EXERCISE OBJECTIVE -> Give back the data exactly, with no images.

════════════════

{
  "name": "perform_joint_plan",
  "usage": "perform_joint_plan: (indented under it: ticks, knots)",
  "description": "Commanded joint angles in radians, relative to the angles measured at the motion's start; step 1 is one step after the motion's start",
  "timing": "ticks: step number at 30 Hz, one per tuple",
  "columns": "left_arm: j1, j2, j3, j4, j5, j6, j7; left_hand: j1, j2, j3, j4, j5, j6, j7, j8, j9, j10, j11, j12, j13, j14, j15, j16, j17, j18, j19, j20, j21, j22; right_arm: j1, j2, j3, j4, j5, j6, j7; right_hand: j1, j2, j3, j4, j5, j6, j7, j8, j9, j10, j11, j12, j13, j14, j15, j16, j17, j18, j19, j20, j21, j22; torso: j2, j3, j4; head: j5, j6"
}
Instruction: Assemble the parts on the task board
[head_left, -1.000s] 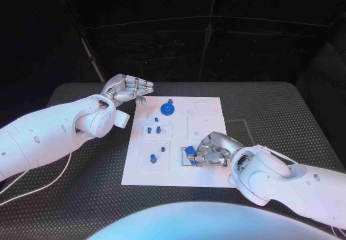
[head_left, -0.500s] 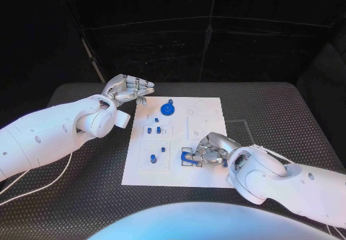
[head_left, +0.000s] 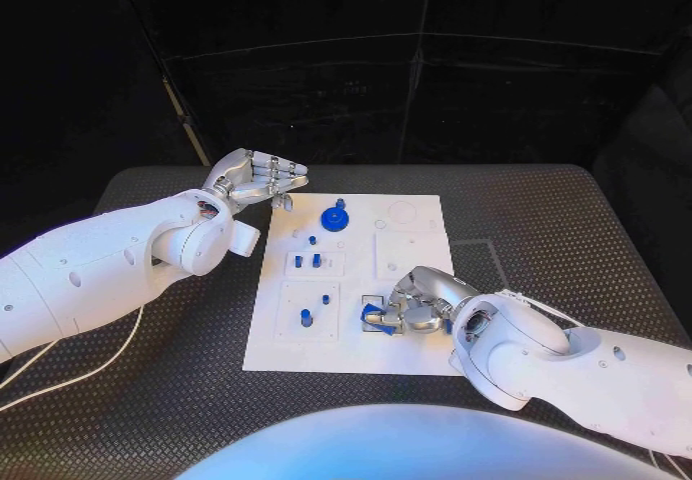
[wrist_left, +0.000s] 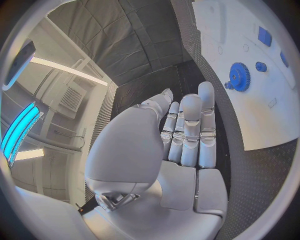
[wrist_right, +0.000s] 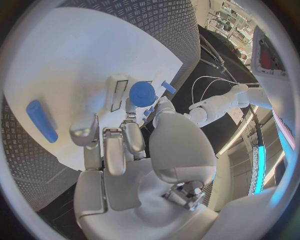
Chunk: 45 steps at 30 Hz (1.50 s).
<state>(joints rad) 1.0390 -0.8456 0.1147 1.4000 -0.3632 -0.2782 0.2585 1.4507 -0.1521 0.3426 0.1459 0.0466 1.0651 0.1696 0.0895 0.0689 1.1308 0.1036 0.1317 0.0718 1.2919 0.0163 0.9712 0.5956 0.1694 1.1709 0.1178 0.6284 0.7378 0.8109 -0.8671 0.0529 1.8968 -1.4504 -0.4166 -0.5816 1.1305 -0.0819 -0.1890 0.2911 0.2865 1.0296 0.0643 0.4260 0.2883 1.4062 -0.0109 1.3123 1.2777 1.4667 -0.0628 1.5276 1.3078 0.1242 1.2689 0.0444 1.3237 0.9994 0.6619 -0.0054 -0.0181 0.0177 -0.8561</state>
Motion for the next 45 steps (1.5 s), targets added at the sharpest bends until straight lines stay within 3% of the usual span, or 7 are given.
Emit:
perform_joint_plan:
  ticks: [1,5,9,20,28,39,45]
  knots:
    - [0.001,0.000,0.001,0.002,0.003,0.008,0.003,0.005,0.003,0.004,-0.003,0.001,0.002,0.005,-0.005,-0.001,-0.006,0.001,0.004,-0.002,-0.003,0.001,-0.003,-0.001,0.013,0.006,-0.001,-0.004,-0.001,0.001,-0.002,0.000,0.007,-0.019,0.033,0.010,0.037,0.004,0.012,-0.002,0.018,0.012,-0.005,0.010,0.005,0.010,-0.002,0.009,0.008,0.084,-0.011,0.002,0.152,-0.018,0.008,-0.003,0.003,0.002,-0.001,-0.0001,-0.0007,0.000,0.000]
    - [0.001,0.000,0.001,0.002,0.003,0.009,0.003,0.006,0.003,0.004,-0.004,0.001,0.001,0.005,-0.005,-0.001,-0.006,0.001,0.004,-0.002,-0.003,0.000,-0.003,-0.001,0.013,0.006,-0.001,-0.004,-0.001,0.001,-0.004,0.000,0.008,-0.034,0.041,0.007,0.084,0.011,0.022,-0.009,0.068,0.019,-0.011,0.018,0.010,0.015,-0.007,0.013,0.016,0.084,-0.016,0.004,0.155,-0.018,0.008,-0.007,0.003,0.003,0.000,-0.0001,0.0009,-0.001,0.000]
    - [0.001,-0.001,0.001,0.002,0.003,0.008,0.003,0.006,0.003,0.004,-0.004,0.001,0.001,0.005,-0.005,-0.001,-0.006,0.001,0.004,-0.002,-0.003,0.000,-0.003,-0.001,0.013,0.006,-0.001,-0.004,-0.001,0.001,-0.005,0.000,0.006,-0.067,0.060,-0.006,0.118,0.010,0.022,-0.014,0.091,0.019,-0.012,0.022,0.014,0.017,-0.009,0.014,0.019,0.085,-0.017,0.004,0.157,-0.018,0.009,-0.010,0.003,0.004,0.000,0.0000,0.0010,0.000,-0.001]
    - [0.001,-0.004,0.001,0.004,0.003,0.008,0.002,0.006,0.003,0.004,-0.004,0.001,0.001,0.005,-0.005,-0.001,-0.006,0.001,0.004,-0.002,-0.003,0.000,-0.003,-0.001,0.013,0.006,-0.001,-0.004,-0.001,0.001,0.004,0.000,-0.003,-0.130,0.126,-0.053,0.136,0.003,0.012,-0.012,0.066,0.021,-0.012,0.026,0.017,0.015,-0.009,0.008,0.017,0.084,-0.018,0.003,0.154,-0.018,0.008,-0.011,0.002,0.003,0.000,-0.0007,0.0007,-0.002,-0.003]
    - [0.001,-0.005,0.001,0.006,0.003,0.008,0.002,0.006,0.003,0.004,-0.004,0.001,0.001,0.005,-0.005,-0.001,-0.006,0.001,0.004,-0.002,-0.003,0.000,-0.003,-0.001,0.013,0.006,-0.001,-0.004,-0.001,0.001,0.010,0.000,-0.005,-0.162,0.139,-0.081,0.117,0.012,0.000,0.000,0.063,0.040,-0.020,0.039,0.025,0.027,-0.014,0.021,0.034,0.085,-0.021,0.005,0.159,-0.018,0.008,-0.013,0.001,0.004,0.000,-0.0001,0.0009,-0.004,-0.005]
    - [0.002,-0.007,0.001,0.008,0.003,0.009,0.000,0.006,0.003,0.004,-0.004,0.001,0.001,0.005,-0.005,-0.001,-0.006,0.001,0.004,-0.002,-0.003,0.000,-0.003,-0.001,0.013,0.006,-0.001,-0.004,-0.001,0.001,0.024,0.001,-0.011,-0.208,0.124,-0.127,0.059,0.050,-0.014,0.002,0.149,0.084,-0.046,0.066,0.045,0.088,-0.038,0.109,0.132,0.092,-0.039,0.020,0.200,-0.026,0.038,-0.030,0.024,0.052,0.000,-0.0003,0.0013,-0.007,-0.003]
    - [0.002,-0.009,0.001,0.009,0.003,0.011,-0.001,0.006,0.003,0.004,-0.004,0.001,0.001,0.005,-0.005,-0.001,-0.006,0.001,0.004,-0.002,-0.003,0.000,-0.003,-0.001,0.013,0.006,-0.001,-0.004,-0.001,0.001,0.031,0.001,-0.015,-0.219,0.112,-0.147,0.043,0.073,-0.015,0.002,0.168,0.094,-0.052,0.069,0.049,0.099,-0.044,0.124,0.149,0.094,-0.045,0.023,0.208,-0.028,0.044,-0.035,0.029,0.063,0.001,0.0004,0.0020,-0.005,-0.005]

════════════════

ANSWER TO THIS TASK ->
{
  "name": "perform_joint_plan",
  "usage": "perform_joint_plan: (indented under it: ticks, knots)",
  "description": "Commanded joint angles in radians, relative to the angles measured at the motion's start; step 1 is one step after the motion's start",
  "timing": "ticks: step number at 30 Hz, one per tuple",
  "columns": "left_arm: j1, j2, j3, j4, j5, j6, j7; left_hand: j1, j2, j3, j4, j5, j6, j7, j8, j9, j10, j11, j12, j13, j14, j15, j16, j17, j18, j19, j20, j21, j22; right_arm: j1, j2, j3, j4, j5, j6, j7; right_hand: j1, j2, j3, j4, j5, j6, j7, j8, j9, j10, j11, j12, j13, j14, j15, j16, j17, j18, j19, j20, j21, j22; torso: j2, j3, j4; head: j5, j6"
}
Instruction: Assemble the parts on the task board
[head_left, -1.000s] 
[head_left, -0.500s] 
[head_left, +0.000s] 
[wrist_left, +0.000s] 
[wrist_right, +0.000s] 
Chunk: 45 steps at 30 Hz (1.50 s).
<state>(joints rad) 1.0390 -0.8456 0.1147 1.4000 -0.3632 -0.2782 0.2585 1.4507 -0.1521 0.3426 0.1459 0.0466 1.0651 0.1696 0.0895 0.0689 1.1308 0.1036 0.1317 0.0718 1.2919 0.0163 0.9712 0.5956 0.1694 1.1709 0.1178 0.6284 0.7378 0.8109 -0.8671 0.0529 1.8968 -1.4504 -0.4166 -0.5816 1.1305 -0.0819 -0.1890 0.2911 0.2865 1.0296 0.0643 0.4260 0.2883 1.4062 -0.0109 1.3123 1.2777 1.4667 -0.0628 1.5276 1.3078 0.1242 1.2689 0.0444 1.3237 0.9994 0.6619 -0.0054 -0.0181 0.0177 -0.8561</state>
Motion for the next 45 steps (1.5 s), targets added at the sharpest bends until straight lines stay within 3% of the usual span, or 7 are given.
Emit:
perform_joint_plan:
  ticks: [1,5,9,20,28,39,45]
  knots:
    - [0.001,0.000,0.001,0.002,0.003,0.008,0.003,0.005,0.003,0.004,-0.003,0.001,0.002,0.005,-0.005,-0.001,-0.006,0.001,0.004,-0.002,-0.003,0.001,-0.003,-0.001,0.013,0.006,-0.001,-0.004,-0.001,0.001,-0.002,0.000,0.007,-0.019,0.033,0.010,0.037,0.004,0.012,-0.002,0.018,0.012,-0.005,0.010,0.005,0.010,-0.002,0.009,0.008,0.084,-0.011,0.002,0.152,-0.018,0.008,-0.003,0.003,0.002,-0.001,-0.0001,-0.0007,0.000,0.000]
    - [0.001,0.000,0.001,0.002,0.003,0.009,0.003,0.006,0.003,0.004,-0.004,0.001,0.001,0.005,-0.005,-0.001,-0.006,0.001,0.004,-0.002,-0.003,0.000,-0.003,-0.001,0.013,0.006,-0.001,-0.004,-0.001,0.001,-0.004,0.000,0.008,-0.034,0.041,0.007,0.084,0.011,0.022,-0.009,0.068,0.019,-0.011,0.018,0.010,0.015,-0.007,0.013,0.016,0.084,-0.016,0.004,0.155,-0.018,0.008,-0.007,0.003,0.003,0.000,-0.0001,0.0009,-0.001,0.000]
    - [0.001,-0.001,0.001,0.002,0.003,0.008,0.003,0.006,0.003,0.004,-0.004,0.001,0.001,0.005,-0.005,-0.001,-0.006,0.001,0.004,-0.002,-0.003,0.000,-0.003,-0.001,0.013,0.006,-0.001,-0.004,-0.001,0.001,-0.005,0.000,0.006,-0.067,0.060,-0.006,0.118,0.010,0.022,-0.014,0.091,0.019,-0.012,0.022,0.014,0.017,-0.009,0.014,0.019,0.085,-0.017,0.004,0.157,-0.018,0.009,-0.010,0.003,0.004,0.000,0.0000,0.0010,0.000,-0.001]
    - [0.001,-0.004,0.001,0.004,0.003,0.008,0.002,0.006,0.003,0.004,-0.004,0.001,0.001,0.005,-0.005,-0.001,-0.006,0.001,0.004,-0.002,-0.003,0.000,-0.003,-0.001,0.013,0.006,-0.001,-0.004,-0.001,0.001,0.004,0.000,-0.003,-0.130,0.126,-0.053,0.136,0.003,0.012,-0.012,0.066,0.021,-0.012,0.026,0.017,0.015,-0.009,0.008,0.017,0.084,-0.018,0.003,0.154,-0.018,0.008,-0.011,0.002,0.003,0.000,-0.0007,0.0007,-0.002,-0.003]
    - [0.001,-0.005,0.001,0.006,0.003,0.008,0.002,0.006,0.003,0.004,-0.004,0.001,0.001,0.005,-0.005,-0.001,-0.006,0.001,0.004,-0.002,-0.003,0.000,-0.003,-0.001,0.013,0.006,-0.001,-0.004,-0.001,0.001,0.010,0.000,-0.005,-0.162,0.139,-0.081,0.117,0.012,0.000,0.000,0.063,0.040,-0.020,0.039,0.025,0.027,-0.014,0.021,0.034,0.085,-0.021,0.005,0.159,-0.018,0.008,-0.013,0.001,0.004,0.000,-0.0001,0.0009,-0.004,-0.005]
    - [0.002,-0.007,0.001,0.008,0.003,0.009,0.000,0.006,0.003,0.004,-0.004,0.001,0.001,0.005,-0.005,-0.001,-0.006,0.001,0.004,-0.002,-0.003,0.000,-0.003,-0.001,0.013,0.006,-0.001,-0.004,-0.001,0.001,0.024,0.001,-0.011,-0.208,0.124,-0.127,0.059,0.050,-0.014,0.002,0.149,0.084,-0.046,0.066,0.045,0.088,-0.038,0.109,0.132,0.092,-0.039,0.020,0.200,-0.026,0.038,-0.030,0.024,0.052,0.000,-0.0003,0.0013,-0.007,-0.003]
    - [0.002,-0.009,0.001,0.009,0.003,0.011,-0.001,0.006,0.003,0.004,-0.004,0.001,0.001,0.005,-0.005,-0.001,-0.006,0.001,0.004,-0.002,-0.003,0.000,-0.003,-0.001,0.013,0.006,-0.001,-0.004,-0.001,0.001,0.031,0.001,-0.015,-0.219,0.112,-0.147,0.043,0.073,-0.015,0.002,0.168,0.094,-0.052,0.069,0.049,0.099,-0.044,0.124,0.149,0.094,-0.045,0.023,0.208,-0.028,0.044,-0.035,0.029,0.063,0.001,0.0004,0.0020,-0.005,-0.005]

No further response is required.